Course Information
Course Description (Unofficial)
Presents the fundamentals of data engineering using polyglot persistence. We will go beyond
the relational database that has dominated industry since the 1970’s and explore the world of
NoSQL (non-relational) data models including Document, Key-Value, Graph, and Columnar
databases. We’ll study their capabilities, limitations, and use-cases. On the “retrieval” side of
things, we will cover such diverse topics as Apache Spark using Scala and
Stream / Event processing using Kafka and Spark Streaming. Most of these technologies are relatively new,
having been available to developers for less than 10 years, and they continue to evolve rapidly
as part of the effort to address today’s big-data challenges. This makes their study both
fascinating and challenging. There will be some programming assignments, one small research
assignment where you will investigate a NoSQL database of your own choosing, and a class
project. In our study of Apache Spark, we will learn Spark SQL and the rudiments of Scala
functional programming. Other programming assignments may be implemented in your choice
of language. 4.000 Credit hours
Readings
There is no single text book that covers everything we will be exploring in this
class – although some authors have tried! What few books are available tend to be very highlevel and of little practical value. I will be assigning chapters, papers, and videos as we go
along. To the extent possible I have chosen books that are available to you for free as a
Northeastern student through
O'Reilly E-Books. Two very popular books that we will be using are:
Kleppmann, 2017.
Designing Data-Intensive Applications, O'Reilly and
Reis & Housley, 2022. Fundamentals of Data Engineering.

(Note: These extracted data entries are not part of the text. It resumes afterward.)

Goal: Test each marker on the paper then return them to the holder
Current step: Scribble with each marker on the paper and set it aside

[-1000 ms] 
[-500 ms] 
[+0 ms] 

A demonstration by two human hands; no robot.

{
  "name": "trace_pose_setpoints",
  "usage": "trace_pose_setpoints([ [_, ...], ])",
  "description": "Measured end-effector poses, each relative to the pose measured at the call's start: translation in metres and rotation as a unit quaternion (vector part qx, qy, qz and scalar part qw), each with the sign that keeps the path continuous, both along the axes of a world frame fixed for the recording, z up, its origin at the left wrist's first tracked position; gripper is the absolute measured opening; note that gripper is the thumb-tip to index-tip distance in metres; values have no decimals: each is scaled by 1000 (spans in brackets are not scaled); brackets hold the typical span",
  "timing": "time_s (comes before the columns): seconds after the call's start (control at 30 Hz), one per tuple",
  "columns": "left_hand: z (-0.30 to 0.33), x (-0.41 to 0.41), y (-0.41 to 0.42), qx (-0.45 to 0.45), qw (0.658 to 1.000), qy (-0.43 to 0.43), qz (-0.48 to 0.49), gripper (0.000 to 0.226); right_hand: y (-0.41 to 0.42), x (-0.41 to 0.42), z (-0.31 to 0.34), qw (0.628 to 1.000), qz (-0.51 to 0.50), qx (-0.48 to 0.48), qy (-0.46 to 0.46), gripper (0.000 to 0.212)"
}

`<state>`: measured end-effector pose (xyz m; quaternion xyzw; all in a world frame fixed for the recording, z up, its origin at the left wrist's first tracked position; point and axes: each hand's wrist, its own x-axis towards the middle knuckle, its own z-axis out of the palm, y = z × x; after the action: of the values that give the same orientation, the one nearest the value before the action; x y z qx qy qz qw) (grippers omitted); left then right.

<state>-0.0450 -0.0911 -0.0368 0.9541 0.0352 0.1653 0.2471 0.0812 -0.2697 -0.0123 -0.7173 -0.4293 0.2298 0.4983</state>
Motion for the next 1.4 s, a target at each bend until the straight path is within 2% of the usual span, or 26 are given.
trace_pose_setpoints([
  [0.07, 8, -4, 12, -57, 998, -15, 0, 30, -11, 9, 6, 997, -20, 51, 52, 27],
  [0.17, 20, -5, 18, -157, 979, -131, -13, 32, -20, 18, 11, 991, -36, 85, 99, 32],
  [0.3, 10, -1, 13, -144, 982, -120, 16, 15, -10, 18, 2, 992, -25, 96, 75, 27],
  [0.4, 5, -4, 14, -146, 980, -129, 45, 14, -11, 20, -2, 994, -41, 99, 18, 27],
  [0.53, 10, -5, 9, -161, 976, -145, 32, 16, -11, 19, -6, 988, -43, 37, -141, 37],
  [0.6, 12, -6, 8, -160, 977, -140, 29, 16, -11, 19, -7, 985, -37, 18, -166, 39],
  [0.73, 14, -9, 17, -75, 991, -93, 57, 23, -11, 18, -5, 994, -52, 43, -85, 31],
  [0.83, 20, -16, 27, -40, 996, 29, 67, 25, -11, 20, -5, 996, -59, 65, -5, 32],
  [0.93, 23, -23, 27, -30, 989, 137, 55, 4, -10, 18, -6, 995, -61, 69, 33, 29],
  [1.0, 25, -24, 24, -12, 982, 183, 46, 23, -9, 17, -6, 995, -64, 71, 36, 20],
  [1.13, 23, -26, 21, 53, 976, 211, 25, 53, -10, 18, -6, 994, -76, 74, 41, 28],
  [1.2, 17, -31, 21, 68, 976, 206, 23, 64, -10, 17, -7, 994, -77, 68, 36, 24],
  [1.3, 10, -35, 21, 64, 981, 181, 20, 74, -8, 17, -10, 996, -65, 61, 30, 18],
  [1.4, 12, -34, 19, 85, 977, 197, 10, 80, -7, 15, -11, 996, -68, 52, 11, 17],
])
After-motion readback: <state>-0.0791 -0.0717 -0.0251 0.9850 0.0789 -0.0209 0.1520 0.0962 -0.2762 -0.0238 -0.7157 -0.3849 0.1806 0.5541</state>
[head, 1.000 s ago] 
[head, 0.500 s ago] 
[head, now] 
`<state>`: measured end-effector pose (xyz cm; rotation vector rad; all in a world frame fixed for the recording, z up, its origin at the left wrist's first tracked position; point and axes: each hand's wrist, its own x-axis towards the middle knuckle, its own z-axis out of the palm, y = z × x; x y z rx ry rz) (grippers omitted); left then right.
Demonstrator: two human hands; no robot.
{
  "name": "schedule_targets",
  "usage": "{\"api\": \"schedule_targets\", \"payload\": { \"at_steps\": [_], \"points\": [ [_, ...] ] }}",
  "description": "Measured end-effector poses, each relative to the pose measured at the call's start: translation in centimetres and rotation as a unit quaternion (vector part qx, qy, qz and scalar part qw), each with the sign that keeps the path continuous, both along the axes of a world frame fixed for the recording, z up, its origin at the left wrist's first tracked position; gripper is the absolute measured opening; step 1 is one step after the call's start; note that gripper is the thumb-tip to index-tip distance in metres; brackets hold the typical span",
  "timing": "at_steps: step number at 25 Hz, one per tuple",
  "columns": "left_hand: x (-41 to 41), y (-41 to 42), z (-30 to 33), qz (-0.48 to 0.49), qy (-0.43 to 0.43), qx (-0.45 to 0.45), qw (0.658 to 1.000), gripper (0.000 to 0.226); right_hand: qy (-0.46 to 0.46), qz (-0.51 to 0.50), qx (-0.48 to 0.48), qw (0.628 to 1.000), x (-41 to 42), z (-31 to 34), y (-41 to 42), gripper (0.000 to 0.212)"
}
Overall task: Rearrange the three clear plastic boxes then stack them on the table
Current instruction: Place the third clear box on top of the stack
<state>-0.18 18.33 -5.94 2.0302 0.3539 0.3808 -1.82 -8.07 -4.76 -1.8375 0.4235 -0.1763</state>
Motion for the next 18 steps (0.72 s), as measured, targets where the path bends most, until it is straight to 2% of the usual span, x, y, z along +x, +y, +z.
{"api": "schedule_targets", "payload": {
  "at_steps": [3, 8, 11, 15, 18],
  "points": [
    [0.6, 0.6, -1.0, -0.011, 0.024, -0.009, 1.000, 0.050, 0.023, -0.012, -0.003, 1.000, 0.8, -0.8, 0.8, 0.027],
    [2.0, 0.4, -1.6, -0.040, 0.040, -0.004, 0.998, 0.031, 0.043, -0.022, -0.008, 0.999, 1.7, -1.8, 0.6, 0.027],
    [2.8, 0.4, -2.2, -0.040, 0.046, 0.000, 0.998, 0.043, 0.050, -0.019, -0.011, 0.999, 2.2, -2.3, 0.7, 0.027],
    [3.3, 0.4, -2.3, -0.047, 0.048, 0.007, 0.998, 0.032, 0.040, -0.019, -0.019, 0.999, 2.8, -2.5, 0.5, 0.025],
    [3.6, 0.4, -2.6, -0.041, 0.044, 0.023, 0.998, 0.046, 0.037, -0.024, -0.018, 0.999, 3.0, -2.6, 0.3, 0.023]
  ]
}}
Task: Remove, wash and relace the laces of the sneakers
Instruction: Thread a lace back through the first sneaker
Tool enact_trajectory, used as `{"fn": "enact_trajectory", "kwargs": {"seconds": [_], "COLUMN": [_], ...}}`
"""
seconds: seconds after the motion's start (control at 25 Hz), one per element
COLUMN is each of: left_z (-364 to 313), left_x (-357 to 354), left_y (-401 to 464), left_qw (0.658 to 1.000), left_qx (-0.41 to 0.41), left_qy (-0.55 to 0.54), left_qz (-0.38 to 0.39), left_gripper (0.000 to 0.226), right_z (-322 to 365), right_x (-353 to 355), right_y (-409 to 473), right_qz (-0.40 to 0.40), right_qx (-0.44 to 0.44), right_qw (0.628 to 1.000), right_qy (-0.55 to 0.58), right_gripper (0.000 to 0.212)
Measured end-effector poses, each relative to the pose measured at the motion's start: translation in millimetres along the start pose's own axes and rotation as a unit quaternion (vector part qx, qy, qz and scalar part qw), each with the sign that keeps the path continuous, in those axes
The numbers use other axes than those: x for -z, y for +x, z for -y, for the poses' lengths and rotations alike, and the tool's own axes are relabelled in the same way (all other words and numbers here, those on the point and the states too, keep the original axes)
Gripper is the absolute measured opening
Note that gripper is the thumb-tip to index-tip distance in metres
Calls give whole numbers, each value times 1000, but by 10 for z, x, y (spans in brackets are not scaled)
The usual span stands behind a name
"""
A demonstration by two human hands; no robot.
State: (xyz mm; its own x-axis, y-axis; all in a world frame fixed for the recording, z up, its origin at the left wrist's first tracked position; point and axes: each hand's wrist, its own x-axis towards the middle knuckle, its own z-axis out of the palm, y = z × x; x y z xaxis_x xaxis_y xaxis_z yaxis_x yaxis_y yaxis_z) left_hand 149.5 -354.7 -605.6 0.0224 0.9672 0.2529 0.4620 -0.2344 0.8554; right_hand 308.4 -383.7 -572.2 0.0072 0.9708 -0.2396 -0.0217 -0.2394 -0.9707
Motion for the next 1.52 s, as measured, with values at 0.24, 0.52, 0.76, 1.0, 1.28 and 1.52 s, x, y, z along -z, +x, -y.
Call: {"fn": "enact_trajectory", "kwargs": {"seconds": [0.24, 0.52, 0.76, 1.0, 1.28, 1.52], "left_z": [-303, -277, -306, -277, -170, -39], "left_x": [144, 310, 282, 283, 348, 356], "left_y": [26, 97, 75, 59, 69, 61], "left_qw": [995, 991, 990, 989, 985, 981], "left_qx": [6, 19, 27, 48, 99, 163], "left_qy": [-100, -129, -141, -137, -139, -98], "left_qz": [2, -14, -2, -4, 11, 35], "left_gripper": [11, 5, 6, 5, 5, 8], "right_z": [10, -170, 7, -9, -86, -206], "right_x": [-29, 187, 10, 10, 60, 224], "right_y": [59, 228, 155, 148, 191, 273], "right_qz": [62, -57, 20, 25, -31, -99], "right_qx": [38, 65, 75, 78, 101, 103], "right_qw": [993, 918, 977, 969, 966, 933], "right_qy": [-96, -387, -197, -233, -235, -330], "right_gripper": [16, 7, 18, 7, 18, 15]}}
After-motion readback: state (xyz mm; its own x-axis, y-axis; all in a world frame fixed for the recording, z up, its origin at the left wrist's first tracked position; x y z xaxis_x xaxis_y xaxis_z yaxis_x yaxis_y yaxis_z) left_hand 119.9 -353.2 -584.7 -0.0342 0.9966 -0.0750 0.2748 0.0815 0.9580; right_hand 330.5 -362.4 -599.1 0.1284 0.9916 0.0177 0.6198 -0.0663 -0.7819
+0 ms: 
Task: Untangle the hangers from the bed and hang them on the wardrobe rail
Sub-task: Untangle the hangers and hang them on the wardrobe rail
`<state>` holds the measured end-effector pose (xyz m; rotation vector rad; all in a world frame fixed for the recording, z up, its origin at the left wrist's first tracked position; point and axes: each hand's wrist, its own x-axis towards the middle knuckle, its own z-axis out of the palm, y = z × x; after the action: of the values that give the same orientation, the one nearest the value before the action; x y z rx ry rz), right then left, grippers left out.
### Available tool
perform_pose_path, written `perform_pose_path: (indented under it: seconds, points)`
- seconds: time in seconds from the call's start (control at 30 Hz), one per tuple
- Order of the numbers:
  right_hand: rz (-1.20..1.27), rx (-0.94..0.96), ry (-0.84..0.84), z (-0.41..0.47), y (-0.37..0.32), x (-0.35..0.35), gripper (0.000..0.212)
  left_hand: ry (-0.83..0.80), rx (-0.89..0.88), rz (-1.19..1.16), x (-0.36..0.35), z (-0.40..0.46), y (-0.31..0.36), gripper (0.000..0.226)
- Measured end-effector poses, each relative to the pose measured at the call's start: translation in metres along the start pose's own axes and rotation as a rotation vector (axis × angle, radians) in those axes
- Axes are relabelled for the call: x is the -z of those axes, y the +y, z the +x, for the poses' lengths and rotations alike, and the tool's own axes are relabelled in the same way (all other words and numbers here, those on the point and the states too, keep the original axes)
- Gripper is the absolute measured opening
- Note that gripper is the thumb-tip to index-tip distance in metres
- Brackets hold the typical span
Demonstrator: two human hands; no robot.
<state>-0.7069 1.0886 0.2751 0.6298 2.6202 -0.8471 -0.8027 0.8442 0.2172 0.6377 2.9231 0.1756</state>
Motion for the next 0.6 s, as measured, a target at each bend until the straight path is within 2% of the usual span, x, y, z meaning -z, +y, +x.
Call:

Both of these books are freely available through your student O'Reilly E-Books account. I also created a DS4300
playlist for your convenience.
Recordings
Most classes will be recorded. Recordings are available through Canvas....Zoom Meetings....Cloud Recordings.
Recordings should not be used as a substitute for coming to class. In fact, I do take attendance, and attendance counts towards your final grade.
Advice for taking an online class
I understand that taking a class online can be a challenge for some students. I will do everything in my power to make the class as personalized
and engaging as possible. This course was not designed for 100,000 anonymous strangers. I will tailor the material to your questions and feedback and
your assignments will be individually evaluated by the instruction team. You can make this class more interesting and fun by asking questions,
expressing opinions, and having a voice. Turning on your camera, while not required, will help me to get to know you and to know how you
are reacting to the material. You may also find it helpful to have a second small monitor set up so you can follow along when I give technical demonstrations.
Homework
There will be one "mini-project" programming assignment about every two weeks.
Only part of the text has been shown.